Oh sure, these handsome siblings bring in the ratings on the W Network, but opinions vary widely about how rooted in “reality” this show and others of its ilk are.
Still, the basic idea of a contractor and real estate agent combining forces — whether that means getting your own license, bringing a real estate agent on staff or simply teaming up with one in some form — has its allure, and there are those that have managed to differentiate themselves from the pack by implementing this strategy.
Take Ian Szabo, for instance. His career has taken the unlikely path of professional chef to renovator to author/TV personality to educator to real estate agent. His work as a renovator begat TV appearances, which begat videos about how to flip homes, which begat a book about flipping homes, and in turn led to him starting Flip School, which teaches contractors or laymen how to renovate homes for profit — in other words, create real life Property Brothers.
Szabo did all this before becoming a successful agent with Keller Williams Energy Real Estate, a Whitby, Ont.-based brokerage.
Now he uses his real estate acumen, renovation expertise and contractor partner and connections to help his clients get the best bang for their buck.
On the selling end, that means advice about what type of renovation work will pay off in terms of resale value and what won’t; on the buying end, that means helping spot issues that will come up on the home inspection and providing valuable insight to his clients about how much extra will need to be poured into any given home to meet the specific requirements of the buyer.
A typical real estate agent — while well versed in the resale value of specific reno projects — is not necessarily trained to provide any realistic advice about how much work needs to be done after the purchase, Szabo explains.

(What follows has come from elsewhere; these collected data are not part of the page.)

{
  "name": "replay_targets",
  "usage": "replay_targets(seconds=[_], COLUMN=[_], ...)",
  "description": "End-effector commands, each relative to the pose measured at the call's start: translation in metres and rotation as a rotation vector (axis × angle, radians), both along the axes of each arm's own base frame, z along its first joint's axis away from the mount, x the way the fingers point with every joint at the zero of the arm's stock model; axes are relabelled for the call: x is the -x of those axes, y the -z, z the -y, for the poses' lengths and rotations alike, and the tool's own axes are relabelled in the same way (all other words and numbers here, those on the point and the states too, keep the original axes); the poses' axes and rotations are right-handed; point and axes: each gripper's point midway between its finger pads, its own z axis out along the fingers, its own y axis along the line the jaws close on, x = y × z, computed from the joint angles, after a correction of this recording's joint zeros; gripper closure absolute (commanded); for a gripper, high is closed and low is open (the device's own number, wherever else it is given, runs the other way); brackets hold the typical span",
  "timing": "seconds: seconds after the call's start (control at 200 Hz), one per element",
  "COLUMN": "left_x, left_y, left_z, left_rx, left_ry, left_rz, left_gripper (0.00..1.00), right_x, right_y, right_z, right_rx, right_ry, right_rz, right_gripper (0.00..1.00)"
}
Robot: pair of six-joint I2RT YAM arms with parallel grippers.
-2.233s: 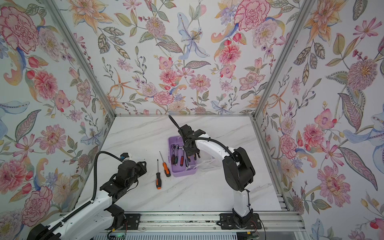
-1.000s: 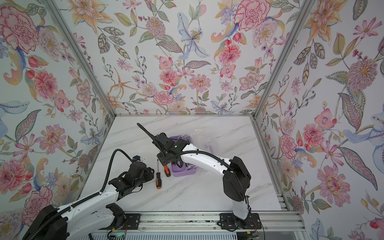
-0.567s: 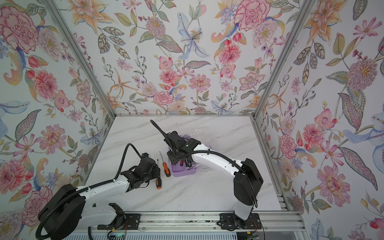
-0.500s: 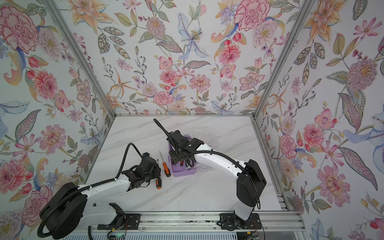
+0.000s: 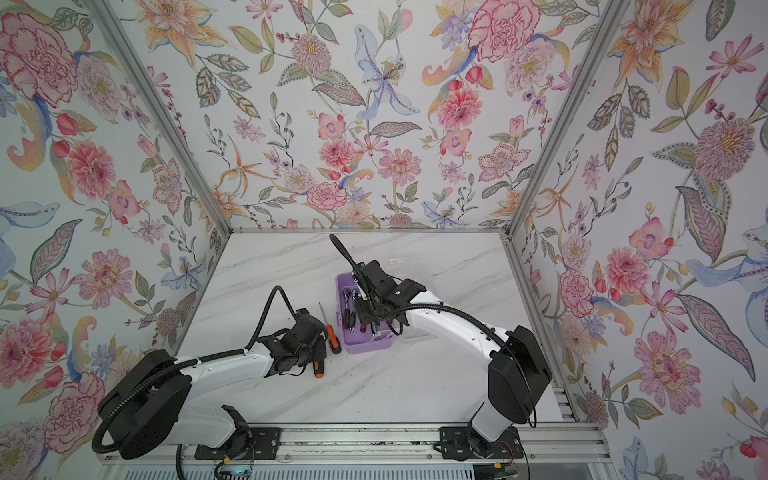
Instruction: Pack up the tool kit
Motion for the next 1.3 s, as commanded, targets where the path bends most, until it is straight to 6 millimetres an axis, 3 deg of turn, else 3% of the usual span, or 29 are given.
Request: replay_targets(seconds=[0.0, 0.26, 0.485, 0.671, 1.101, 1.271, 1.296], left_x=[0.003, 0.004, 0.002, -0.007, -0.036, -0.054, -0.058], left_y=[0.007, 0.014, 0.009, -0.007, -0.071, -0.117, -0.125], left_z=[-0.004, -0.008, -0.013, -0.013, -0.008, 0.014, 0.019], left_rx=[-0.052, -0.096, -0.142, -0.128, -0.041, 0.059, 0.085], left_ry=[-0.005, 0.0, 0.014, 0.015, 0.037, 0.069, 0.076], left_rz=[-0.026, -0.052, -0.045, -0.007, 0.121, 0.213, 0.23], left_gripper=[0.64, 0.71, 0.83, 1.0, 1.0, 1.0, 1.0], right_x=[-0.001, -0.005, -0.011, -0.015, -0.023, -0.034, -0.043], right_y=[-0.012, -0.017, -0.023, -0.026, -0.042, -0.067, -0.073], right_z=[0.002, 0.012, 0.016, 0.016, 0.012, 0.037, 0.051], right_rx=[-0.054, -0.073, -0.107, -0.122, -0.208, -0.258, -0.271], right_ry=[0.01, 0.023, 0.033, 0.033, 0.04, 0.115, 0.158], right_rz=[0.017, 0.027, 0.027, 0.025, 0.004, 0.062, 0.079], right_gripper=[0.49, 0.49, 0.49, 0.49, 0.49, 0.49, 0.49])
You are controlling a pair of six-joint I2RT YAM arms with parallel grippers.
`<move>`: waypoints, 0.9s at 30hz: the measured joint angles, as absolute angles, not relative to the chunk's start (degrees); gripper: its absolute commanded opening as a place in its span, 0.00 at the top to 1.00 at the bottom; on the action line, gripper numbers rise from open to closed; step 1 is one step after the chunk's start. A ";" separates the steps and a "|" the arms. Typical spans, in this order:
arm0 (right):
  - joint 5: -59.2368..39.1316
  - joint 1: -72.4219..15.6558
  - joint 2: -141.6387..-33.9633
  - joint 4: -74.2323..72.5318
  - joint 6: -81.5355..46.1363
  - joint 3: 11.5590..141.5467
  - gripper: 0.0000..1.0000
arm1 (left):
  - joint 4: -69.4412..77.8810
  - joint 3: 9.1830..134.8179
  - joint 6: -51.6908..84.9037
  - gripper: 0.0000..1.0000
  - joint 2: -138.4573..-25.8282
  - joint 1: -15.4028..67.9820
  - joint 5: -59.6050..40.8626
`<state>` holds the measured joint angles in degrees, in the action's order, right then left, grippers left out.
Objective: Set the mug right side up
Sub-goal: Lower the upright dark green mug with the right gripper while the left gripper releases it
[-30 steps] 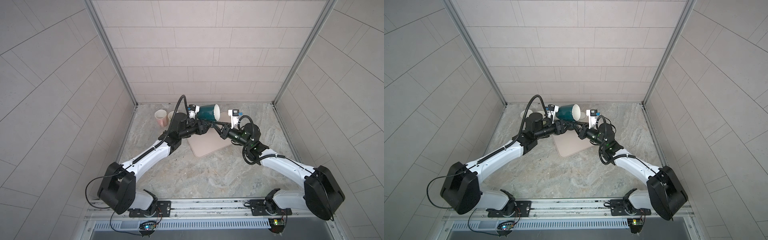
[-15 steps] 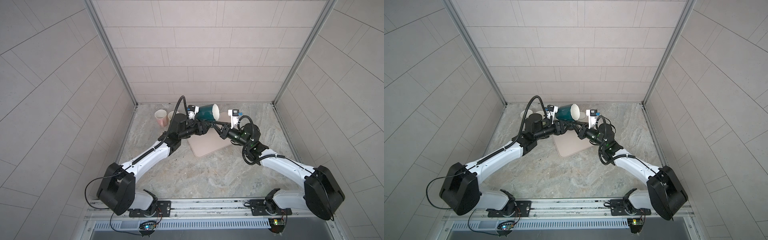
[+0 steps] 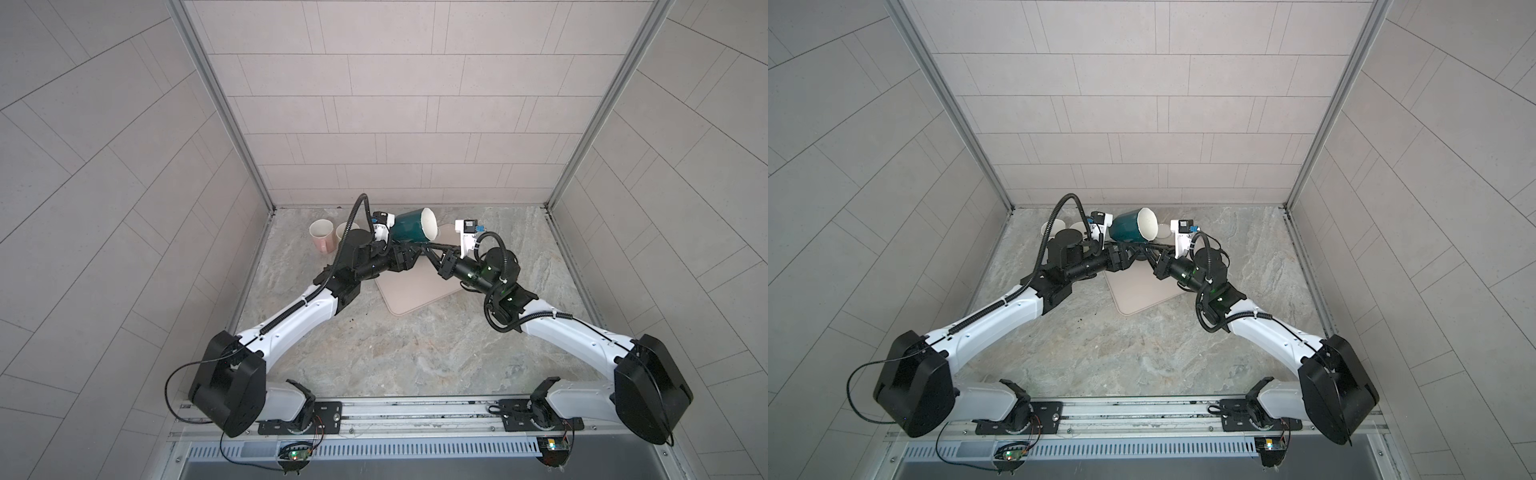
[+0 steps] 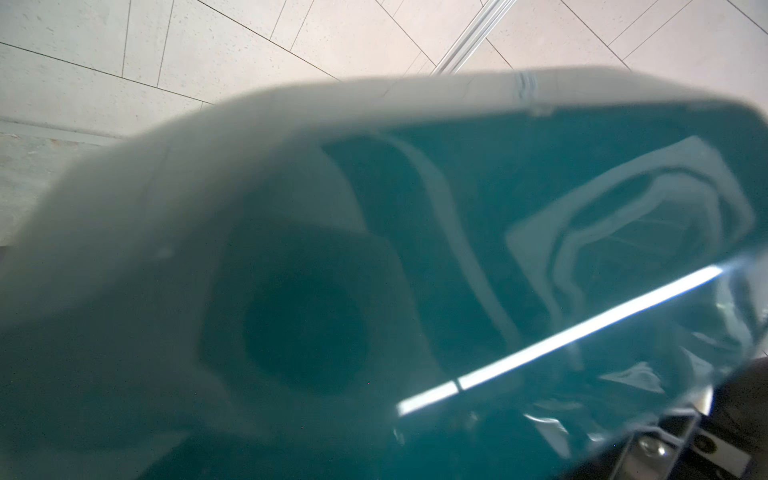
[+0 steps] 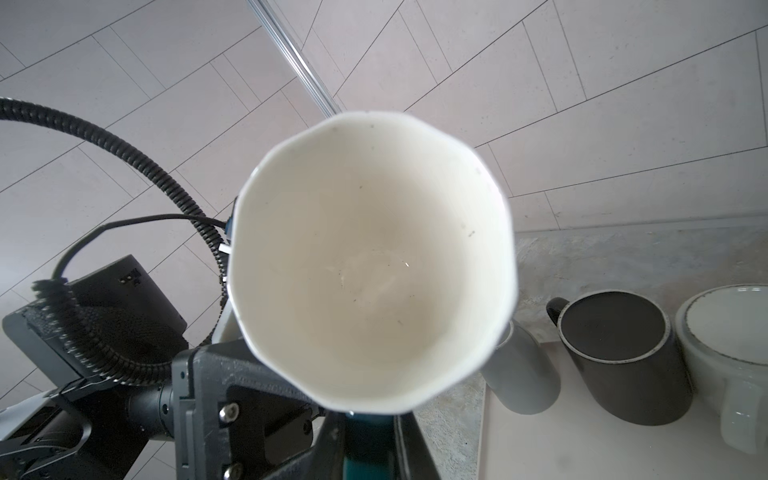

He explains that the transition from contracting into real estate makes sense under a couple of circumstances: contractors that are in their 40s, whose bodies are starting to break down and realize they can’t do this job physically forever. And there’s good money in real estate when you know what you’re doing.
“I think the big thing is you’re getting paid for what you know, and not what you can do,” Szabo says.
Yes, there are still negotiations on the real estate front, but Szabo insists he makes more money with less effort.
Let’s say in an average month, he sell five houses with a $10,000 commission each; that’s $50,000.
“For me to make $50,000 profit on a reno, I’d have to do five of those.”